_What the exercise asks_:
Give all of the data again exactly as written, omitting every image.
Source data Start Marker
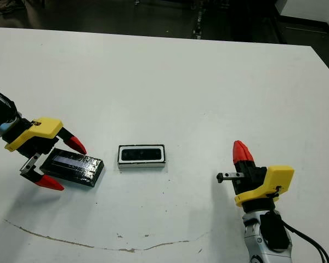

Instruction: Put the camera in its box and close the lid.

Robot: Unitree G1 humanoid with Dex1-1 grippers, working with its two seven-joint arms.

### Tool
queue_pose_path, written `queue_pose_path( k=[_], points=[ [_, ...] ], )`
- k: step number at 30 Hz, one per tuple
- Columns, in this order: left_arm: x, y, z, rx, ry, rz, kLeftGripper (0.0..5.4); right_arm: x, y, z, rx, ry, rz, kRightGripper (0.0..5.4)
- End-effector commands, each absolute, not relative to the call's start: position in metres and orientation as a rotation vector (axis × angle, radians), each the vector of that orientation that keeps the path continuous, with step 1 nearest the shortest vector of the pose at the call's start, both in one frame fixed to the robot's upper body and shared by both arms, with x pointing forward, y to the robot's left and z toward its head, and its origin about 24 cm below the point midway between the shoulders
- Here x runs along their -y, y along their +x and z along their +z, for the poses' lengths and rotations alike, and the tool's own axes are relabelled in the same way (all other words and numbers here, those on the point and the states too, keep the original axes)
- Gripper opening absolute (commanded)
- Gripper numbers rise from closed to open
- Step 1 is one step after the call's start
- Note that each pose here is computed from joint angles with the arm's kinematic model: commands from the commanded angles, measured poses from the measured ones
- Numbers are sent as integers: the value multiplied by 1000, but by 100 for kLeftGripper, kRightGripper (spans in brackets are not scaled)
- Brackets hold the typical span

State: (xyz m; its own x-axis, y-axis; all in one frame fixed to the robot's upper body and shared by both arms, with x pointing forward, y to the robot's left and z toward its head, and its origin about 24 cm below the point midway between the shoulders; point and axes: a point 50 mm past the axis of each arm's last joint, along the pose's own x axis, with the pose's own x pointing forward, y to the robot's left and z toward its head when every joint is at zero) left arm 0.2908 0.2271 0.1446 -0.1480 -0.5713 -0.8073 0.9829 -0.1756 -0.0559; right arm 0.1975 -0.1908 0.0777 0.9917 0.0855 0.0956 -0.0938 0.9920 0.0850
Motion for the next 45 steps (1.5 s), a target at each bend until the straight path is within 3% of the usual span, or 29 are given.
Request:
queue_pose_path(
  k=[1,9,17,31,36,45],
  points=[
    [-229,289,139,-775,756,-1620,540,196,196,76,82,88,87,3],
    [-231,289,138,-684,829,-1596,540,195,195,76,74,78,76,3],
    [-232,287,135,-756,821,-1472,519,195,196,75,71,81,77,0],
    [-233,286,134,-829,759,-1463,319,196,196,75,73,87,81,0],
    [-233,286,135,-812,770,-1478,315,195,196,75,65,92,81,0],
    [-237,289,140,-782,635,-1434,315,195,196,75,67,89,85,0]
  ],
)
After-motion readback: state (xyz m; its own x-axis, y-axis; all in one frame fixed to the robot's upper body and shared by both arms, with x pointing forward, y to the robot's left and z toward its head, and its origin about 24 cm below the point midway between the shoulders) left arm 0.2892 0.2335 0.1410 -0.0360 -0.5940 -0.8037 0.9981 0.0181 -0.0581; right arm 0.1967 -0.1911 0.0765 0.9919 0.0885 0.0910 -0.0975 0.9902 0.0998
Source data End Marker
_Completed exercise_:
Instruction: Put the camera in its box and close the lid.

Robot: Unitree G1 humanoid with Dex1-1 grippers, working with its two seven-joint arms.

### Tool
queue_pose_path, written `queue_pose_path( k=[_], points=[ [_, ...] ], )`
- k: step number at 30 Hz, one per tuple
- Columns, in this order: left_arm: x, y, z, rx, ry, rz, kLeftGripper (0.0..5.4); right_arm: x, y, z, rx, ry, rz, kRightGripper (0.0..5.4)
- End-effector commands, each absolute, not relative to the call's start: position in metres and orientation as a rotation vector (axis × angle, radians), each the vector of that orientation that keeps the path continuous, with step 1 nearest the shortest vector of the pose at the call's start, both in one frame fixed to the robot's upper body and shared by both arms, with x pointing forward, y to the robot's left and z toward its head, and its origin about 24 cm below the point midway between the shoulders
- Here x runs along their -y, y along their +x and z along their +z, for the poses' lengths and rotations alike, and the tool's own axes are relabelled in the same way (all other words and numbers here, those on the point and the states too, keep the original axes)
- Gripper opening absolute (commanded)
- Gripper numbers rise from closed to open
- Step 1 is one step after the call's start
- Note that each pose here is computed from joint angles with the arm's kinematic model: commands from the commanded angles, measured poses from the measured ones
- Numbers are sent as integers: the value multiplied by 1000, but by 100 for kLeftGripper, kRightGripper (spans in brackets are not scaled)
- Brackets hold the typical span

State: (xyz m; its own x-axis, y-axis; all in one frame fixed to the robot's upper body and shared by both arms, with x pointing forward, y to the robot's left and z toward its head, and its origin about 24 cm below the point midway between the shoulders; point and axes: a point 50 mm past the axis of each arm's last joint, along the pose's own x axis, with the pose's own x pointing forward, y to the robot's left and z toward its head when every joint is at zero) left arm 0.2908 0.2271 0.1446 -0.1480 -0.5713 -0.8073 0.9829 -0.1756 -0.0559; right arm 0.1975 -0.1908 0.0777 0.9917 0.0855 0.0956 -0.0938 0.9920 0.0850
Motion for the next 45 steps (1.5 s), a target at each bend until the straight path is within 3% of the usual span, or 29 are given.
Request:
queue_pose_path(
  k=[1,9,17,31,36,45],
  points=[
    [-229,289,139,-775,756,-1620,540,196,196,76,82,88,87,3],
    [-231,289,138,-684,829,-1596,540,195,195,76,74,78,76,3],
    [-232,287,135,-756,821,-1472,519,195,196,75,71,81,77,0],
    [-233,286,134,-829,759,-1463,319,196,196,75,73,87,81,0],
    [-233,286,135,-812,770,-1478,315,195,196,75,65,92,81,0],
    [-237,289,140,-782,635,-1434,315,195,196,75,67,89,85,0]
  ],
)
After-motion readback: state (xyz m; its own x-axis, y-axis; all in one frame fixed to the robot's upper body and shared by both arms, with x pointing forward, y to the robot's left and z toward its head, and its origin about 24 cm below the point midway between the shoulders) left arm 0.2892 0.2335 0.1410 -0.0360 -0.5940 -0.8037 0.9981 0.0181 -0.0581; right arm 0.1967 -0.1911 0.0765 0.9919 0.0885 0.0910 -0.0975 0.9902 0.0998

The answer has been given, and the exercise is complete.